1. This Court includes the Plaintiff’s claim on the principal lawsuit changed, expanded or added by this Court.

Reasons

1. Basic facts

A. On February 28, 2002, when the Plaintiff was working as an associate professor in the department of study in the family of K medical college, the Plaintiff established the Defendant (a trade name at the time of its establishment was “M stock company,” and the trade name was changed to “N of the stock company,” on April 14, 2015, and was changed to the current trade name on August 7, 2006), and owned 25% shares.

B. As to the program J 1 program, the Plaintiff registered the program copyright pursuant to the former Computer Program Protection Act (amended by Act No. 9625 of April 22, 2009, pursuant to Article 2 of the Addenda of the Copyright Act amended by Act No. 9625 of July 23, 2009) with the program author as the Plaintiff and the date of creation as I.

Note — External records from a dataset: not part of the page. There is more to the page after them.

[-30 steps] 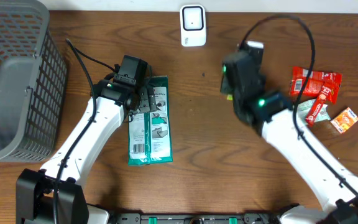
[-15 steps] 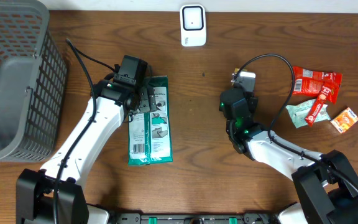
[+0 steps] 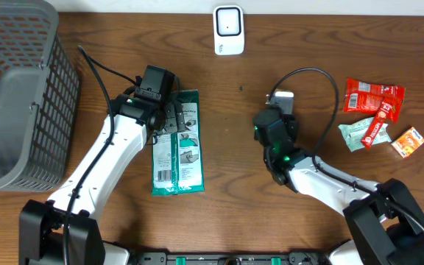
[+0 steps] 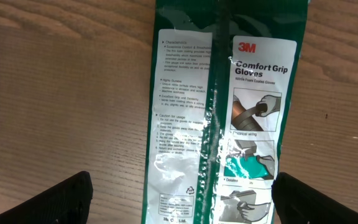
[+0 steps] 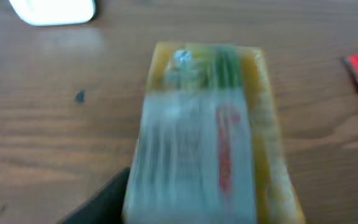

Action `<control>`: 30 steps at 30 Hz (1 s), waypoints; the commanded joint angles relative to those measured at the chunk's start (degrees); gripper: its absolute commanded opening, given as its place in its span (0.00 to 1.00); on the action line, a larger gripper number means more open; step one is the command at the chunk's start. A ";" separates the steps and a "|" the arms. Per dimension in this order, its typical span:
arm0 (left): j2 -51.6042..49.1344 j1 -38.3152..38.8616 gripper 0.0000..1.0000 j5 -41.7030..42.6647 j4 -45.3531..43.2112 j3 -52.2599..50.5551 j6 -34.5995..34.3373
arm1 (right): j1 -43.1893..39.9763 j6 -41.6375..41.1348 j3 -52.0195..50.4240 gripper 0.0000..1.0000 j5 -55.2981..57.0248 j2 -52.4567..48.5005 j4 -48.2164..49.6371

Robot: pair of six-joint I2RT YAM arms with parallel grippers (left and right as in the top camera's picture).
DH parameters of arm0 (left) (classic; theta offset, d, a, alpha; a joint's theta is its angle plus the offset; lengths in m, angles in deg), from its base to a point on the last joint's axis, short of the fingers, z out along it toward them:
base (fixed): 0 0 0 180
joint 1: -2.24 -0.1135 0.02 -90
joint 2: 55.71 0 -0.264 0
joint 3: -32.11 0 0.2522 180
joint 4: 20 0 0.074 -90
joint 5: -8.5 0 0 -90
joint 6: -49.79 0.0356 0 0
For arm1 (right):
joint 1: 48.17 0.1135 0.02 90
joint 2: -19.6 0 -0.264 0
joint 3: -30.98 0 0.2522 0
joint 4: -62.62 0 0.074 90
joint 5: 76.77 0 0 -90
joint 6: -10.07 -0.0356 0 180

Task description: Scan the item barcode

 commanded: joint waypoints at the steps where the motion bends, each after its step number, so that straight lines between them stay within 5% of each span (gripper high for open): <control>1: -0.35 -0.24 0.93 -0.52 0.17 0.33 -0.11 | 1.27 -2.14 0.00 0.62 -0.17 4.26 -3.67; 11: -0.35 -0.24 0.93 -0.52 0.17 0.33 -0.11 | 1.03 -2.93 0.13 0.61 -9.42 22.97 -15.96; 17: -0.35 -0.24 0.93 -0.50 0.17 0.33 -0.11 | -9.14 -8.07 0.13 0.01 -19.19 33.14 -27.89; 23: -0.35 -0.24 0.93 -0.50 0.17 0.33 -0.11 | -29.16 -12.68 -1.66 0.01 -33.29 28.24 -32.57; 30: -0.35 -0.24 0.93 -0.52 0.17 0.33 -0.11 | -33.73 -17.68 -7.96 0.01 -44.33 13.38 -17.46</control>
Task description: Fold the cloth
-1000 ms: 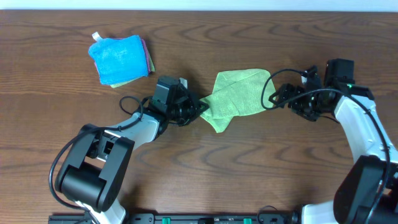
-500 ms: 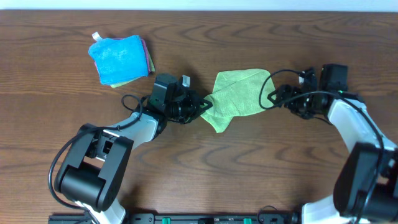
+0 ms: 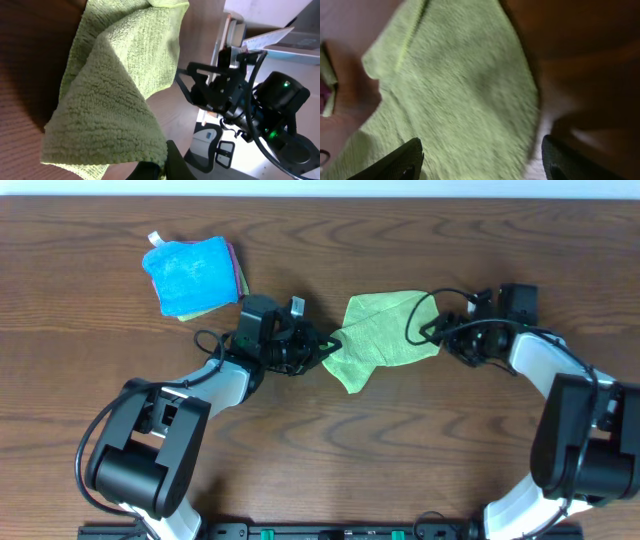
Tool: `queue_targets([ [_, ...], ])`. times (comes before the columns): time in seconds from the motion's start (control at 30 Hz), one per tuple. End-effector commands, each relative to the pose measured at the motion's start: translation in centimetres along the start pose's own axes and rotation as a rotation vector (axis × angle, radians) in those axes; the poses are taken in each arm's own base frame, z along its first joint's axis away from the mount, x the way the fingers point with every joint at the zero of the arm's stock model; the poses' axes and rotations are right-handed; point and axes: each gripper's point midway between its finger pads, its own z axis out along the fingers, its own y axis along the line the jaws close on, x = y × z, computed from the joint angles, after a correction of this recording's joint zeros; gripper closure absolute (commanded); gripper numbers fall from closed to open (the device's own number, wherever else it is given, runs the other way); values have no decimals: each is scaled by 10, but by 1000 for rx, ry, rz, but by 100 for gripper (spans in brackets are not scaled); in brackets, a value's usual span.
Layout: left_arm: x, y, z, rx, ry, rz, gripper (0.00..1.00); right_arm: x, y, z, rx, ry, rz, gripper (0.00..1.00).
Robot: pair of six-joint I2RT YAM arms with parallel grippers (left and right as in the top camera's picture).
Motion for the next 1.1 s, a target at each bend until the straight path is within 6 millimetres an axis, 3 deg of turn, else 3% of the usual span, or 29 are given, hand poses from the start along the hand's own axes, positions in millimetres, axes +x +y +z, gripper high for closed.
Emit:
queue_targets([
  [0.0,0,-4,0,18,21,9,94,5,5,9,9,9,27,25],
  [0.2,2,-5,-1,23,30,9,94,10,5,13,45,15,11,25],
  [0.43,-4,-5,-7,39,30,2,94,14,-12,11,138,18,33,27],
  [0.6,-6,-5,-11,48,34,-2,94,7,-11,13,131,-10,42,44],
  [0.77,-5,-7,-12,56,44,0,94,16,-17,27,142,26,59,61],
  [0.83,-4,-7,-12,58,46,1,94,24,-19,36,149,55,57,58],
  [0.9,-4,-8,-12,61,50,3,94,32,-20,44,158,80,50,47],
  [0.93,-3,-8,-12,63,54,3,94,35,-20,48,161,88,46,48],
  [0.97,-2,-8,-12,65,57,3,94,37,-20,51,163,93,42,55],
  [1.07,-1,-9,-12,68,65,3,94,39,-18,54,165,97,31,99],
])
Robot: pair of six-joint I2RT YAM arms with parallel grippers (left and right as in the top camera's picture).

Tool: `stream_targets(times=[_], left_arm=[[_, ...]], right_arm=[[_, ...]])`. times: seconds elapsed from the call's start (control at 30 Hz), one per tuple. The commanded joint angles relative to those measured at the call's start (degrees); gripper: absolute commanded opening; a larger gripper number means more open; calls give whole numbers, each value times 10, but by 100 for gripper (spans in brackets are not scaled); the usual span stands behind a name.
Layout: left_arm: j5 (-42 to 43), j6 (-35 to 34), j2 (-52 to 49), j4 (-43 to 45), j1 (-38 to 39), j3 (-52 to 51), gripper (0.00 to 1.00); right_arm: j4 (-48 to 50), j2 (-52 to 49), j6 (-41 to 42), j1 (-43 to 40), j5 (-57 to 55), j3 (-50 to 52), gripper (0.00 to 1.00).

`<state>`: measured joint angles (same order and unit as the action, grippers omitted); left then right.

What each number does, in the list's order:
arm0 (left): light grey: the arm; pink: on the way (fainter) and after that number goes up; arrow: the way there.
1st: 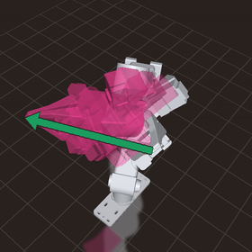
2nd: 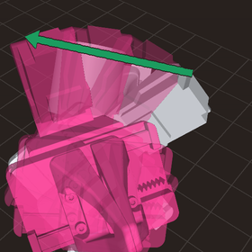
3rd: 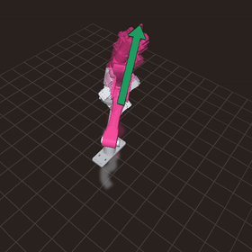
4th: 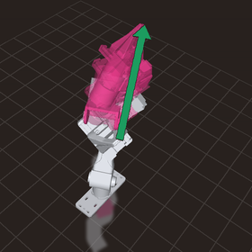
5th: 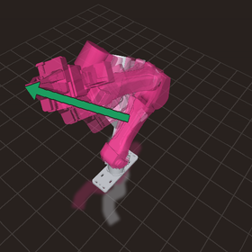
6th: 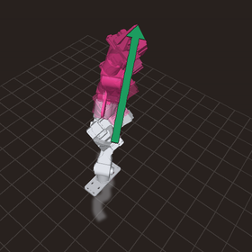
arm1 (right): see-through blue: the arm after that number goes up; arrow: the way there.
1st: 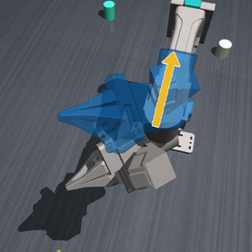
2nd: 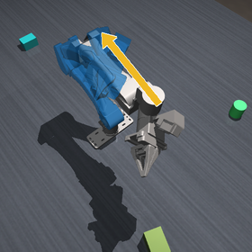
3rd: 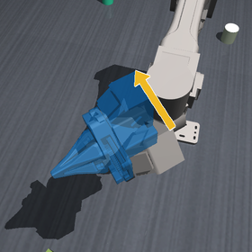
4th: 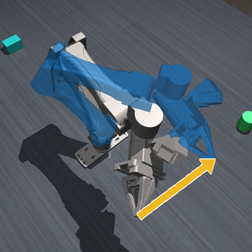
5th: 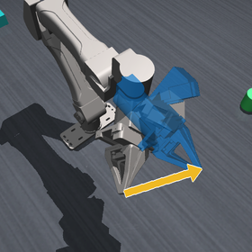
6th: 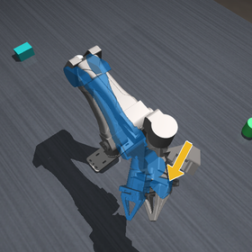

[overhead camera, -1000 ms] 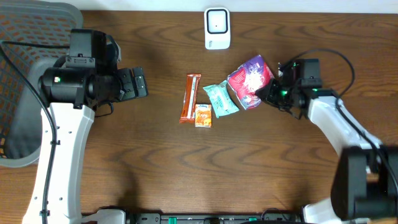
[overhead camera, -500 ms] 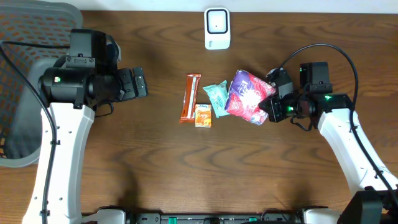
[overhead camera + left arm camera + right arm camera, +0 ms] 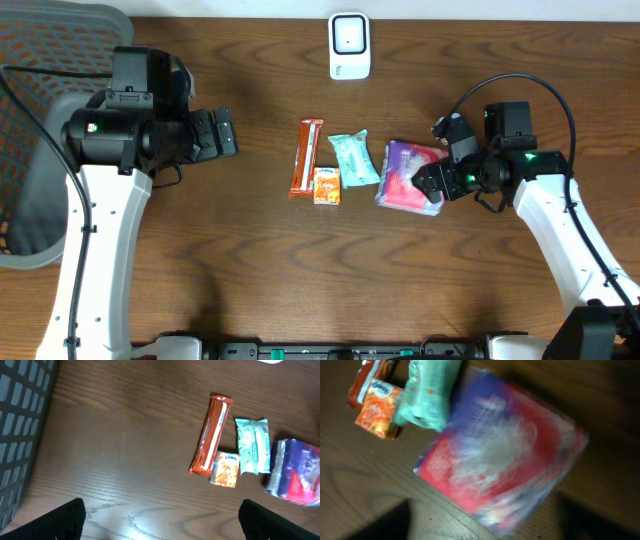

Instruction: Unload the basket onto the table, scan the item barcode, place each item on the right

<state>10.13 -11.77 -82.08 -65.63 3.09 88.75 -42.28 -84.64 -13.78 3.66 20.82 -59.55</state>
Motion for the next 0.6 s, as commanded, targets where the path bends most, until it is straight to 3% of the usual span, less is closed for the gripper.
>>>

C. The Defendant, using the program No. 1, operated C service business, and registered the author of the program No. 2, which is similar to the program No. 1 on October 8, 2009, as O Co., Ltd. (hereinafter “O”) under the Copyright Act, and the date of creation was terminated by P.

As to the third program C on November 20, 2013, the defendant completed the copyright registration on June 1, 2013 by designating the author as the defendant and the date of creation as the date of the copyright under the Copyright Act.

E. The Defendant, in consultation with theO, shall require the cancellation of the program registration for the program No. 2, and completed the copyright registration by making the name of the author of the program No. 2 on March 5, 2014 as the Defendant and the date of creation P.

[Ground of recognition] Facts without dispute, Gap evidence Nos. 1, 5, 8, Eul evidence Nos. 5, 27, 31, 32, 33, 50 (including evidence with a provisional number; hereinafter the same shall apply) and the purport of the whole pleadings

2. Judgment on the plaintiff's main claim

A. The Plaintiff’s assertion 1) is the copyright holder of the first program. 2) The Defendant, without the Plaintiff’s consent, engaged in the business of providing C services at a cost using the first program, thereby infringing the Plaintiff’s copyright on the first program.

3. The defendant alters the first program without the plaintiff's consent and produces the second and third programs.